Hello, I want to create a table, with each row containing some sort of weight. Then I want to select random values with the probability equal to (weight of that row)/(weight of all rows). For example, having 5 rows with weights 1,2,3,4,5 out of 1000 I'd get approximately 1/15*1000=67 times first row and so on.

The table is to be filled manually. Then I'll take a random value from it. But I want to have an ability to change the probabilities on the filling stage.

+1  A: 

The easiest (and maybe best/safest?) way to do this is to add those rows to the table as many times as you want the weight to be - say I want "Tree" to be found 2x more often then "Dog" - I insert it 2 times into the table and I insert "Dog" once and just select elements at random one by one.

If the rows are complex/big then it would be best to create a separate table (weighted_Elements or something) in which you'll just have foreign keys to the real rows inserted as many times as the weights dictate.

RnR
+1 I also prefer to count in unary.
jleedev
It tends to lead to the most efficient approach too doesn't it? ;) (at least considering the current options) Especially when selections are more frequent then insertions/re-weights (which is probably a typical scenario). It's a single query instead of a linear loop through all the elements each time and it will help avoid a nasty complexity problem when trying to get X random elements with weights Y times a second... :)
RnR
Actually, if you want to get X random elements, you just have to sort by writing a clever comparison function (although I don't know how easy that is in SQL). http://code.google.com/p/quodlibet/source/browse/quodlibet/quodlibet/browsers/search.py#117
jleedev
But this one is definitely more natural in SQL and more efficient for this problem.
jleedev
+2  A: 

I found this nice little algorithm in Quod Libet. You could probably translate it to some procedural SQL.

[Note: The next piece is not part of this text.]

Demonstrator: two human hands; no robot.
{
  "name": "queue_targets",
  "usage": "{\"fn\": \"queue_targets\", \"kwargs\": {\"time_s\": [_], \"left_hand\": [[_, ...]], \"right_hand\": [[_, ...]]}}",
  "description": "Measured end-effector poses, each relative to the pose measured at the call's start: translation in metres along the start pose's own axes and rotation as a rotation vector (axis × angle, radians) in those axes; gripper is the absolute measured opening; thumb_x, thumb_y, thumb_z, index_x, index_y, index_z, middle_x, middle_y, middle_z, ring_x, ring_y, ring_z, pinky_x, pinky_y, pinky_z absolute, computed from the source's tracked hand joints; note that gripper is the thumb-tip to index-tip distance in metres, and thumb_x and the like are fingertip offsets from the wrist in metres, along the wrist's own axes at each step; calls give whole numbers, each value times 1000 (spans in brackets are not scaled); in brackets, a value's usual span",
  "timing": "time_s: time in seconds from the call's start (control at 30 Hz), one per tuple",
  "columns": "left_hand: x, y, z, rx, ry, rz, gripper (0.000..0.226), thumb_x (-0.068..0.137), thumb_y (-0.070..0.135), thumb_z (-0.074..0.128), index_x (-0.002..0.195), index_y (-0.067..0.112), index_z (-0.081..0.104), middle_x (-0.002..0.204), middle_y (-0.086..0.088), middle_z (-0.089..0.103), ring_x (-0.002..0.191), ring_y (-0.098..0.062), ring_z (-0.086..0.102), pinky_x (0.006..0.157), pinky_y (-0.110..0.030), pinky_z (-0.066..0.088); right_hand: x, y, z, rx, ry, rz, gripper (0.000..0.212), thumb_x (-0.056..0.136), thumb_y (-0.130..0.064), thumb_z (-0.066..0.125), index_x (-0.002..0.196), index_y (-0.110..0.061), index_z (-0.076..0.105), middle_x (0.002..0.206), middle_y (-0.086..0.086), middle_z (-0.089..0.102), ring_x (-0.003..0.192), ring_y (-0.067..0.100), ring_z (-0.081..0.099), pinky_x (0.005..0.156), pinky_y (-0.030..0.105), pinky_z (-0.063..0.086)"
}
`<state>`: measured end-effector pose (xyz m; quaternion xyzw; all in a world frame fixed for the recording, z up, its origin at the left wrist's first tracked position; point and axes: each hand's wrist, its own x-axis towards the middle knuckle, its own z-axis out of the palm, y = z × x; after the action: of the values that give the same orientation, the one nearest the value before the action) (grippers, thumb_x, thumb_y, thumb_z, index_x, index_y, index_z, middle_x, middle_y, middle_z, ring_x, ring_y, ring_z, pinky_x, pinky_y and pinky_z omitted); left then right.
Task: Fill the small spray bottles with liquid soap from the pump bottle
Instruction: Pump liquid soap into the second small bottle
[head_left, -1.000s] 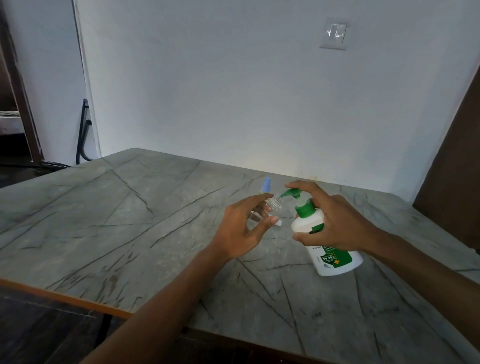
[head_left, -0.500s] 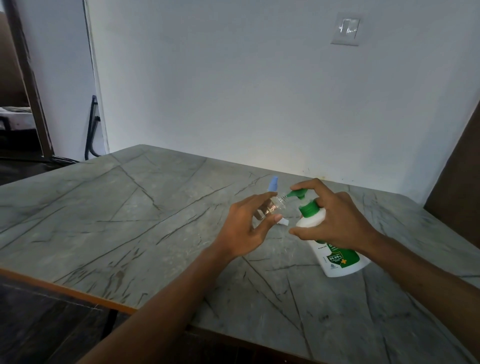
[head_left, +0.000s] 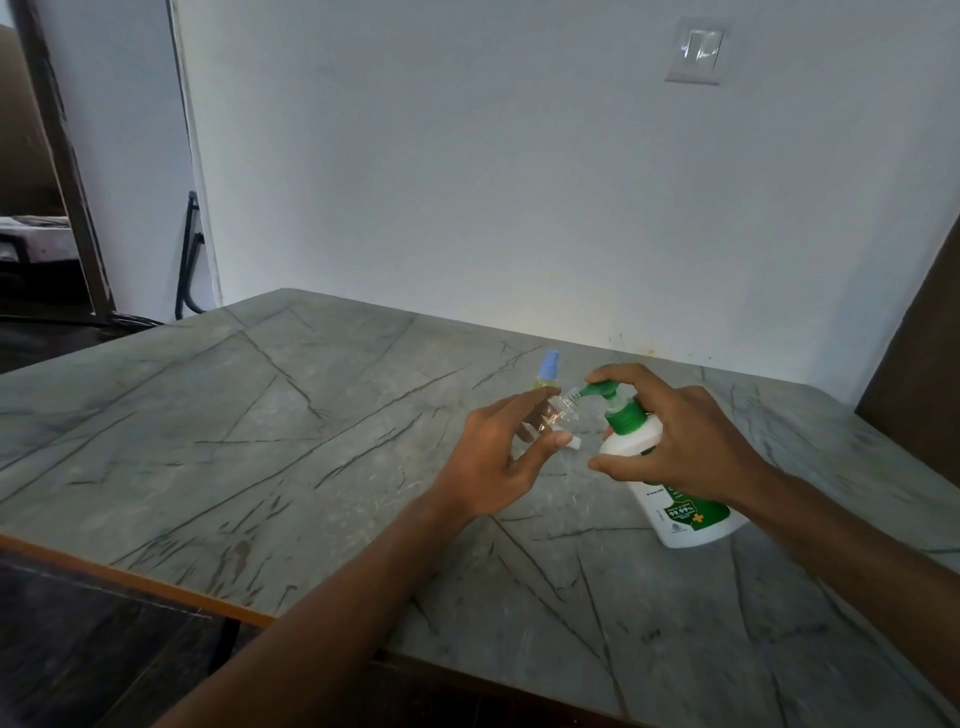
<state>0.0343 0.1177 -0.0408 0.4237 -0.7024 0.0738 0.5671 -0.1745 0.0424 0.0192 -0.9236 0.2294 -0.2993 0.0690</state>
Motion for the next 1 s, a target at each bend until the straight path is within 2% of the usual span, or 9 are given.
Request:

function WeightedShuffle(list of items with weights):
  max_score ← the sum of every item’s weight
  choice ← random number in the range [0, max_score)
  current ← 0
  for each item (i, weight) in items:  
    current ← current + weight  
    if current ≥ choice or i is the last item:  
      return item i
jleedev
+1 for where you found it, I just love Quod Libet.
AttishOculus
+1  A: 

The best possible scenario (if i understand your question properly) is to setup your table as you normally would and then add two columns both INT's.

  • Column 1: Weight - This column would hold your weight value going from -X to +X, X being the highest value you want to have as a weight (IE: X=100, -100 to 100). This value is populated to give the row an actual weight and increase or decrease the probability of it coming up.

  • Column 2: *Count** - This column would hold the count of how many times this row has come up, this column is needed only if you want to use fair weighting. Fair weighting prevents one row from always showing up. (IE: if you have one row weighted at 100 and another at 2 the row with 100 will always show up, this column will allow weight 2 to be more 'valueable' as you get more weight 100 results). This column should be incremented by 1 each time a row result is pulled but you can make the logic more advanced later so it adds the weight etc.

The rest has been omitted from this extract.